2020 saw huge changes to our lives and work. We faced difficult times and hardship. But in spite of all of this, we managed to stay creative in the face of challenge and so have institutions. Institutions that have adapted to serve their alumni in new and innovative ways.
We met with a panel of speakers who all gave insights into the peaks and pitfalls that came about from the need to do things differently.
Live in Lockdown
Louise Strong, Campaign Events Manager at the University of Durham, UK said that the COVID-19 pandemic forced the cancellation of many alumni events, and they had to find a new way to support their global alumni community. Louise said that it was more important than ever for their institution to maintain a sense of togetherness and with that, bring together their most important resources. The outcome of this was Durham Inspired: Live in Lockdown, which brought together students and alumni from across the world from the safety of their own homes. Since December 2020, Durham University has hosted over 50 online events, with 5500 registrations and 1500 newly engaged alumni across 84 countries.
The content was curated around the university’s four key pillars, Learn, Develop, Network and Industry and focussed on career advice, guidance, support and social networking with conversations around industry insights and outcomes.
30 Under 30
Jonathan Goode, Head of Alumni Relations at the University of Bournemouth took inspiration from Forbes Magazine and put the call out to their alumni The aim was to find the thirty most notable alumni under 30 years of age.

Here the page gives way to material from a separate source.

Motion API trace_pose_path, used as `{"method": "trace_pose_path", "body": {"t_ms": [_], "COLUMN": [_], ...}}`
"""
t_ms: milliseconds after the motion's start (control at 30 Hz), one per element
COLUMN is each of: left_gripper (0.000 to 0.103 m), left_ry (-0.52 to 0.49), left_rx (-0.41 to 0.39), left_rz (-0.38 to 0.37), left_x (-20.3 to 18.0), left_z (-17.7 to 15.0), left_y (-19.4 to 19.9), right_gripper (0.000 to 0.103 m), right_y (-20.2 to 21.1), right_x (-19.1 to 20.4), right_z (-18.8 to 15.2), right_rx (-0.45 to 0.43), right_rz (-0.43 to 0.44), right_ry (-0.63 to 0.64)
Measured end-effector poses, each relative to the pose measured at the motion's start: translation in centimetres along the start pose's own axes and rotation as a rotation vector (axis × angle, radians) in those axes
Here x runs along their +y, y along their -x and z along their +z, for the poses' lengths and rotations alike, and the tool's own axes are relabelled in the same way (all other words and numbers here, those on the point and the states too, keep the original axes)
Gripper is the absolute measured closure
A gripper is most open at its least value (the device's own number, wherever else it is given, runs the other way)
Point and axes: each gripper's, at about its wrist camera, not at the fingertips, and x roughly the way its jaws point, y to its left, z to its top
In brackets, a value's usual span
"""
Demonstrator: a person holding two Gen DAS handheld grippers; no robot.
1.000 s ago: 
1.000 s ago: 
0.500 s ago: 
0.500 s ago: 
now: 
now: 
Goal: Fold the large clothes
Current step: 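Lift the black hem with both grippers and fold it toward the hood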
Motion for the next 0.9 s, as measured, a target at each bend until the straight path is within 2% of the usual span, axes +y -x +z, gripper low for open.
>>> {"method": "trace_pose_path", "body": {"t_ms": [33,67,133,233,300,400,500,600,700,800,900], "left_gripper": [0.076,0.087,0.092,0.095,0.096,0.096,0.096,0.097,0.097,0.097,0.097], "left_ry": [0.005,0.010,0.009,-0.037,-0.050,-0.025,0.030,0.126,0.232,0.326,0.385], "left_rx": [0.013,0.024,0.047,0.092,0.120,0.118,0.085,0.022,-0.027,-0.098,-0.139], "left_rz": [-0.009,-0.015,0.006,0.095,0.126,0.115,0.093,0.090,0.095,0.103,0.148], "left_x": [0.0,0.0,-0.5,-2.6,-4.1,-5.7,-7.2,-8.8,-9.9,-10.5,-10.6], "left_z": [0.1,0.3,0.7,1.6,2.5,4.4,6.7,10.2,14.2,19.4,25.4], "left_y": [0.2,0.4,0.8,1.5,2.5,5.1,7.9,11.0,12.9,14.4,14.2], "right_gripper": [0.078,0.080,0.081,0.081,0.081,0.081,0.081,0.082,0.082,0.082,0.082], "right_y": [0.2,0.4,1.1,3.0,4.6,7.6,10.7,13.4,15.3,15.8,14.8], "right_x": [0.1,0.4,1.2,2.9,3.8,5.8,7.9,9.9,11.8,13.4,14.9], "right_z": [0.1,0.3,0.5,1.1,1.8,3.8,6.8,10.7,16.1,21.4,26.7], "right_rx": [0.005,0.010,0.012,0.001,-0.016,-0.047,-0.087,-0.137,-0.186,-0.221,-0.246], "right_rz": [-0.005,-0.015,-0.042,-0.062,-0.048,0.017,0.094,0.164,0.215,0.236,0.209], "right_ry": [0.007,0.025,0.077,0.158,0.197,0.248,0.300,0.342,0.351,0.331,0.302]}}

The university chose the ‘under 30’ age bracket as these alumni were only a maximum of ten years on from their graduation and could offer more relatable experiences to the institution’s current students. The university launched their appeal, asking for self-nominations online and the shortlisted individuals even saw their employers becoming engaged in the competition to show support. Bournemouth University saw a 296% increase in web traffic during the competition with an astounding 8702% increase in social media engagement across their platforms.
The Alumni Podcast
Glynis Gardner, Alumni Relations at Cork Institute of Technology in Ireland wanted to be able to connect with students and alumni and offer content at a time and place that suited them. After much collaboration with the university’s student engagement office, the team developed a six-episode podcast series and a social media strategy to support it.
The whole project cost in the region of €4500 along with a small investment in recording equipment. They were also given a generous donation of €1000 from the university’s engagement office. The project generated a huge buzz on social media.
Homecoming from Home
Gerard Kennedy, Development and Alumni Relations Manager at the University of Swansea was in the middle of the University’s centenary celebrations and wanted to try to keep the momentum going. Many of their events had already been planned and had people booked in to attend from around the world so Gerard decided on a different approach, the ‘Homecoming from Home’.
The university called on Alumni to dig out old photographs while they had time on their hands at home. Gerard argued that the most important factor in reunions is a sense of nostalgia and for one week, the university shared the images on their alumni platform. The event generated a huge level of engagement with over 300 uploaded photographs and over 400 new registrations to their alumni platform.
A New Way of Connecting
There are so many positive ways to engage with students and alumni, and digital platforms provide a huge advantage to institutions. Community platforms can furnish institutions with great opportunities to connect that might not have been possible before.